**TASK REQUIREMENTS**
Copy, from the data below, every line that has "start" in it.

•••

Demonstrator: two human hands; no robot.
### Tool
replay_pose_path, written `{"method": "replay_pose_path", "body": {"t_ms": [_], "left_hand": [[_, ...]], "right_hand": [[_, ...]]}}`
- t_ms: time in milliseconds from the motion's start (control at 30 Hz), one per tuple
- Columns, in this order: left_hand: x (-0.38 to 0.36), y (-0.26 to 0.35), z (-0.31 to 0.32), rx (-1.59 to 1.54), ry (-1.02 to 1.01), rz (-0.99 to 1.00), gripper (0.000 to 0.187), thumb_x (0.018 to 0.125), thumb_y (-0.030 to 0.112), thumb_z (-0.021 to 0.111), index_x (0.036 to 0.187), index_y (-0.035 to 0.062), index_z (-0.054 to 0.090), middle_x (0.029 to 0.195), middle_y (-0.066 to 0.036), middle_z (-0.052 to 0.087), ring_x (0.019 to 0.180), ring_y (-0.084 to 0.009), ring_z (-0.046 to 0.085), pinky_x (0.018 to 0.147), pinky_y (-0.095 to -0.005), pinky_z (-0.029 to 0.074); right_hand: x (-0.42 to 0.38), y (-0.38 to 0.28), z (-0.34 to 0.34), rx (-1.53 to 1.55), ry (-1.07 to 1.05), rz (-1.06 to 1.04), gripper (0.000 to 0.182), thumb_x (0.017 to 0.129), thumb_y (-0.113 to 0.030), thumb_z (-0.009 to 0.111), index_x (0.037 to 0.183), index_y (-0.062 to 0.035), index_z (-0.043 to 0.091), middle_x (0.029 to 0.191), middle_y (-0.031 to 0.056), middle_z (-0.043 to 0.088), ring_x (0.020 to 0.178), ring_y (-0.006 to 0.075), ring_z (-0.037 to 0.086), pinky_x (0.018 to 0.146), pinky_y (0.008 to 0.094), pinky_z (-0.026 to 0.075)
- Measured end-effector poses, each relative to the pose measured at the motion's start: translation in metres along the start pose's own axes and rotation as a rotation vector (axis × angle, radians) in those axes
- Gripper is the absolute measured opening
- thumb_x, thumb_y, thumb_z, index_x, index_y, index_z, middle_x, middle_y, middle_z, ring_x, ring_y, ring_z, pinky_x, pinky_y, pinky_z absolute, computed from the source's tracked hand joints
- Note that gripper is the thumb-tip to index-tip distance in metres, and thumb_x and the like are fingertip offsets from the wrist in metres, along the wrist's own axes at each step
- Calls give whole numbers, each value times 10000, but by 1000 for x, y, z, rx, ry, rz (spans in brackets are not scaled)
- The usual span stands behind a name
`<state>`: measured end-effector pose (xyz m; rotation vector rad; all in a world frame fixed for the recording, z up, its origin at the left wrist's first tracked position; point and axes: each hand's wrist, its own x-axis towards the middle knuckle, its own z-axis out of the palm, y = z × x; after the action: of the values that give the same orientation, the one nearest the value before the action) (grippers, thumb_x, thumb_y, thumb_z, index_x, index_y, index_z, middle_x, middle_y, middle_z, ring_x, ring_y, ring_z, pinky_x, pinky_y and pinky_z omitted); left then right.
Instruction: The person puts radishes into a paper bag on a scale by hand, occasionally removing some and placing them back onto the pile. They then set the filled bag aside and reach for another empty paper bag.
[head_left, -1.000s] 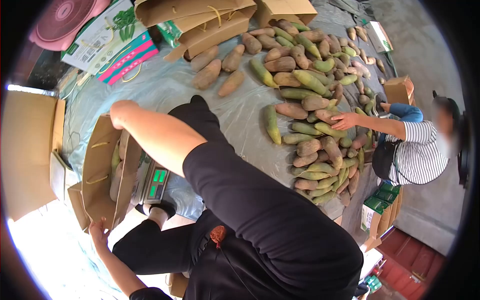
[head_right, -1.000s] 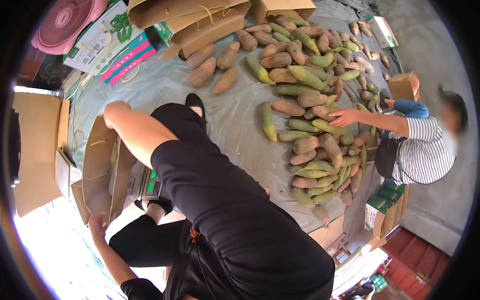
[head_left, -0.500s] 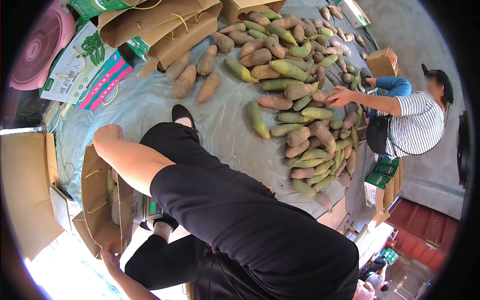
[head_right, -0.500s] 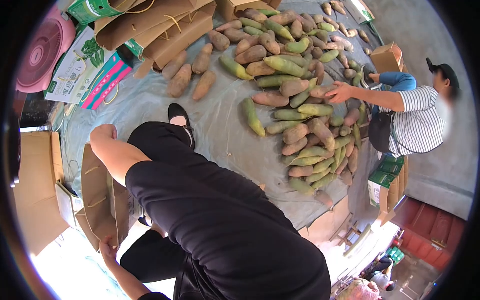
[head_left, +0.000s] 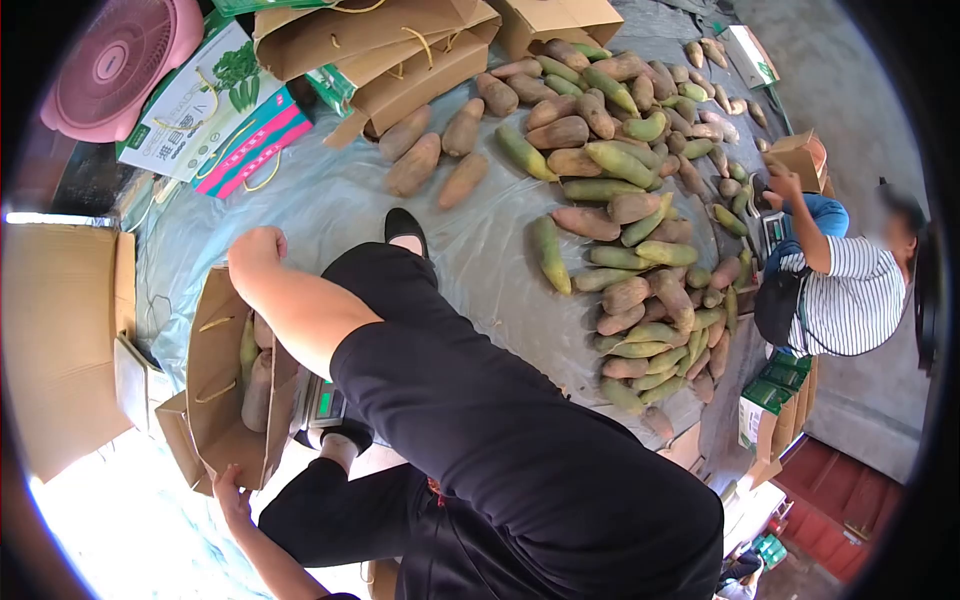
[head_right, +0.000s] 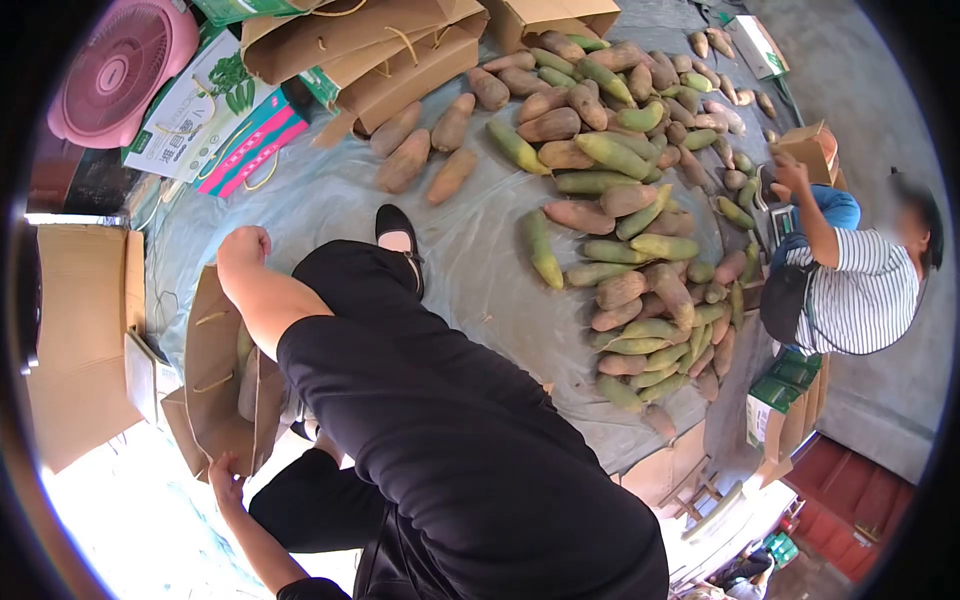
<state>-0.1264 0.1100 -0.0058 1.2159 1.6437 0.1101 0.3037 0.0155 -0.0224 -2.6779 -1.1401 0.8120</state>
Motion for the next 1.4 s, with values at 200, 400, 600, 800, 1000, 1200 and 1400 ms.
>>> {"method": "replay_pose_path", "body": {"t_ms": [200,400,600,800,1000,1200,1400], "left_hand": [[11,-1,0,34,19,36,95,808,146,580,879,102,536,806,-19,574,822,-179,540,671,-393,416],[-12,8,15,-62,56,143,112,812,215,615,869,124,587,776,-12,583,779,-126,537,653,-311,424],[6,1,7,-10,132,60,122,814,206,598,880,109,565,764,-7,562,724,-131,532,624,-302,413],[5,7,0,-114,179,39,214,803,279,664,827,84,579,772,-28,555,770,-151,508,700,-378,398],[-14,10,-23,-328,177,51,263,818,353,662,803,101,591,738,-6,562,674,-110,530,639,-275,440],[-30,-10,-70,-350,176,82,287,814,416,646,817,134,589,691,26,560,735,-105,533,651,-260,426],[-56,-64,-125,-463,350,82,417,804,460,642,1070,141,607,958,17,592,917,-113,538,767,-273,405]], "right_hand": [[-3,8,2,-14,-7,-132,195,708,-164,633,890,-135,698,890,2,662,792,205,632,530,391,477],[-5,15,8,36,36,-150,245,735,-212,566,918,-119,700,976,129,665,944,255,634,783,364,501],[-22,5,-15,-91,-44,-188,272,745,-200,547,966,-136,692,1045,107,650,1000,261,612,815,371,484],[-12,0,-14,-134,-62,-227,330,747,-188,504,1015,-74,658,1081,171,620,1020,340,590,845,410,471],[-4,-8,-21,-204,-55,-371,344,724,-232,549,972,-15,647,991,215,629,947,369,600,802,425,469],[-17,-52,-18,-79,-24,-517,316,696,-275,605,881,-25,662,868,208,643,839,346,619,728,406,464],[-56,-148,-19,-206,-20,-698,307,704,-252,554,880,-28,669,886,215,640,864,335,629,720,413,476]]}}
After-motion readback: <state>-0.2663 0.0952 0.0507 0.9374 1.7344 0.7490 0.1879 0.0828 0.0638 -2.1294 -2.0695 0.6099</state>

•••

**ANSWER FOR THIS EXERCISE**
- t_ms: time in milliseconds from the motion's start (control at 30 Hz), one per tuple
- Measured end-effector poses, each relative to the pose measured at the motion's start: translation in metres along the start pose's own axes and rotation as a rotation vector (axis × angle, radians) in those axes

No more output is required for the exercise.